- EXERCISE REQUIREMENTS -
Since only part of the material below is wanted, output exactly the lines from the one with "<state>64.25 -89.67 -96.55" up to and including the one with "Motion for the".

- DATA SHOWN -
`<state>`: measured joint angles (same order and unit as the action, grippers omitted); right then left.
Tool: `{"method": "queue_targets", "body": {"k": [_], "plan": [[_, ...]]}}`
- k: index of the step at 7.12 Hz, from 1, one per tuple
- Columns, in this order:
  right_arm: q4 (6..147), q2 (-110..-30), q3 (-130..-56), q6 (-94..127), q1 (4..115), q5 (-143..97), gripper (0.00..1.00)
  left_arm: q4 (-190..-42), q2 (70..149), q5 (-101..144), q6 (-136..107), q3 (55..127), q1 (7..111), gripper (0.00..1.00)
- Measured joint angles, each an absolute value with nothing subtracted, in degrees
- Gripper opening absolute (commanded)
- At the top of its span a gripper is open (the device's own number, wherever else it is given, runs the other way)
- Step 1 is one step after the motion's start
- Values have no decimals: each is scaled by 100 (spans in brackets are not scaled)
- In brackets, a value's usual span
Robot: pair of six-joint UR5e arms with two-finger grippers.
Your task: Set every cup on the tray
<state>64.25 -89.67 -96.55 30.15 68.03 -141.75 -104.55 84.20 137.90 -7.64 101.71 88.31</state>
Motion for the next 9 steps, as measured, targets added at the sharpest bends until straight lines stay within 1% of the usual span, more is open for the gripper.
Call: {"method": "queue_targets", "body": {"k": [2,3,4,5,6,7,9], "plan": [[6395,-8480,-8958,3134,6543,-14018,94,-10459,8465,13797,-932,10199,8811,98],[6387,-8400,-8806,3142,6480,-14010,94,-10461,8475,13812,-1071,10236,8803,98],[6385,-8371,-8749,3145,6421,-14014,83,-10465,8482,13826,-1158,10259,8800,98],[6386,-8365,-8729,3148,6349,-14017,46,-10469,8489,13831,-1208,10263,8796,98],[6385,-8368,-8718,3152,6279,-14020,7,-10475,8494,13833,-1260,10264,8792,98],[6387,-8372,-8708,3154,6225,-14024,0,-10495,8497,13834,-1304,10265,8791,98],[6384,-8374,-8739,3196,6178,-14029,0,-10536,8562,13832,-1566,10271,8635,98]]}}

- SOLUTION TO THIS TASK -
<state>64.25 -89.67 -96.55 30.15 68.03 -141.75 -104.55 84.20 137.90 -7.64 101.71 88.31</state>
Motion for the next 9 steps, as measured, targets added at the sharpest bends until straight lines stay within 1% of the usual span, more is open for the gripper.

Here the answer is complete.